Kepala Pelaksana Badan Penanggulangan Bencana Daerah (BPBD) Agam, Rahmat Lasmono, mengatakan di Lubuk Basung, Selasa (2/12/2025), bahwa pihaknya sangat membutuhkan puluhan alat berat, mobil tangki air, genset, dan toren. Petugas menggunakan alat-alat tersebut untuk membersihkan jalan, membuang material tanah saat mencari korban hilang, selain itu juga mendistribusikan air bersih, dan mendukung operasional lapangan lainnya.
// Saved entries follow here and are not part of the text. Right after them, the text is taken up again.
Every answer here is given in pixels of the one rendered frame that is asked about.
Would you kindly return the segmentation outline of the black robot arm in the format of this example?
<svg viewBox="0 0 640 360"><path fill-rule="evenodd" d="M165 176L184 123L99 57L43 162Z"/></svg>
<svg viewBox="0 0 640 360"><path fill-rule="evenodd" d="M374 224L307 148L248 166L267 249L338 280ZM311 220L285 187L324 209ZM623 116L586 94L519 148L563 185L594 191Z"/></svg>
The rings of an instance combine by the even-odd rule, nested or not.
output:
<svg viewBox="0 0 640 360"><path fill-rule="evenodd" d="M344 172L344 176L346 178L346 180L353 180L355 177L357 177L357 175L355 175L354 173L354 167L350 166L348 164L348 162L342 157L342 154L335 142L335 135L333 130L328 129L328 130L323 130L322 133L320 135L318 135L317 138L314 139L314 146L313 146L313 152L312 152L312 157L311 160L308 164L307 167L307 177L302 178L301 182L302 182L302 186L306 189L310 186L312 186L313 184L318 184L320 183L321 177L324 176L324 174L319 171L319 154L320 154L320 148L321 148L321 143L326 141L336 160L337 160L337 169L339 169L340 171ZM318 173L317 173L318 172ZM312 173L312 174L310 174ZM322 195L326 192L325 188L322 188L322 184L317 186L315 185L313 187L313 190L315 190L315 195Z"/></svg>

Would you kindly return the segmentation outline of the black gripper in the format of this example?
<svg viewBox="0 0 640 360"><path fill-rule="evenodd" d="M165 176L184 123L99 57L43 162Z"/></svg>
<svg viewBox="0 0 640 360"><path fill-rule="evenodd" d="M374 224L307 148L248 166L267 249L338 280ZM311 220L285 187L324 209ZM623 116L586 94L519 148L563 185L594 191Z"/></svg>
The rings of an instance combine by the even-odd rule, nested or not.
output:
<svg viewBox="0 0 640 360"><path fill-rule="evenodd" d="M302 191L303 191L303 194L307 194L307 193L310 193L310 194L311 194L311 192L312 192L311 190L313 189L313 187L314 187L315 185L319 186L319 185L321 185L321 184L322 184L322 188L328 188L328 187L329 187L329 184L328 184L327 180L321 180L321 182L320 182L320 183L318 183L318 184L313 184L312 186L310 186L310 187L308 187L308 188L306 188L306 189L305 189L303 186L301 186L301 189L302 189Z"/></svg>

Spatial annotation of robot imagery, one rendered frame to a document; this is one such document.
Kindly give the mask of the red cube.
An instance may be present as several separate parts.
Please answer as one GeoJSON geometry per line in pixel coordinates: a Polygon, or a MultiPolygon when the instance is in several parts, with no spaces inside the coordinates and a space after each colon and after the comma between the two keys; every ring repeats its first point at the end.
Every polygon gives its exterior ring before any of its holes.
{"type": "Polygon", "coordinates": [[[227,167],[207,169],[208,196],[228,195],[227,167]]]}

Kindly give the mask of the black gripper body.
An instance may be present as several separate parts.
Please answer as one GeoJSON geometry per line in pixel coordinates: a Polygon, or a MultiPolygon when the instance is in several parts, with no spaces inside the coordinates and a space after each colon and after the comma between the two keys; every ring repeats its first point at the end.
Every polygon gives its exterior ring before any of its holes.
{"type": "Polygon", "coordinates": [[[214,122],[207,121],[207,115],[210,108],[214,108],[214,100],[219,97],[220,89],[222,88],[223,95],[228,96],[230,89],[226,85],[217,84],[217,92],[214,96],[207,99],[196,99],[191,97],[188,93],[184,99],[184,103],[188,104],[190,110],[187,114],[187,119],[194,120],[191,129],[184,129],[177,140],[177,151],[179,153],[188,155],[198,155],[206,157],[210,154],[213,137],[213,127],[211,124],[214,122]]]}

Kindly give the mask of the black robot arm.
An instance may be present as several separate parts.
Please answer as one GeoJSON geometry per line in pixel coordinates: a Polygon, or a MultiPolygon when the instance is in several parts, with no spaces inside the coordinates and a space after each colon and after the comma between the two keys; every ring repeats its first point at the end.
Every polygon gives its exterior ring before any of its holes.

Selain logistik, tim BPBD menyediakan pendampingan psikososial dan kegiatan trauma healing. Anak-anak terdampak mengikuti kegiatan di ruang ramah anak dan menggunakan alat permainan edukatif, sementara keluarga menerima konseling. Kegiatan ini membantu warga pulih secara mental dan emosional pasca-bencana.
Relawan dan aparat setempat terus memantau kondisi lingkungan untuk mencegah bencana susulan. Mereka memeriksa sungai, mengevakuasi warga dari daerah rawan longsor, dan membersihkan puing-puing yang menghalangi jalan utama. Pemerintah daerah juga membuka posko darurat di beberapa titik untuk memudahkan distribusi bantuan dan pelayanan medis.
Curah hujan tinggi memicu tanah longsor, banjir bandang, banjir, pohon tumbang, dan angin kencang di 16 kecamatan Kabupaten Agam Petugas mencatat 130 warga meninggal, 71 orang hilang, 6.300 orang mengungsi, dan 25 orang dirawat di rumah sakit.
BPBD Agam bersama pemerintah daerah dan relawan mengevakuasi korban, membersihkan puing-puing, dan menyalurkan bantuan darurat. Pihak berwenang mengimbau masyarakat tetap waspada dan mematuhi arahan evakuasi demi keselamatan.
Rahmat Lasmono menekankan pihaknya membutuhkan dukungan pemerintah pusat, organisasi sosial, dan masyarakat luas. “Kita harus segera mengirim logistik dan memberikan bantuan psikososial agar korban cepat pulih dan kembali beraktivitas normal “,ujarnya.
Pemerintah Kabupaten Agam berharap upaya ini dapat mengurangi dampak bencana sekaligus mempercepat pemulihan warga terdampak. Semua pihak diminta bersinergi agar penanganan pasca-bencana berjalan cepat, efektif, dan menyeluruh.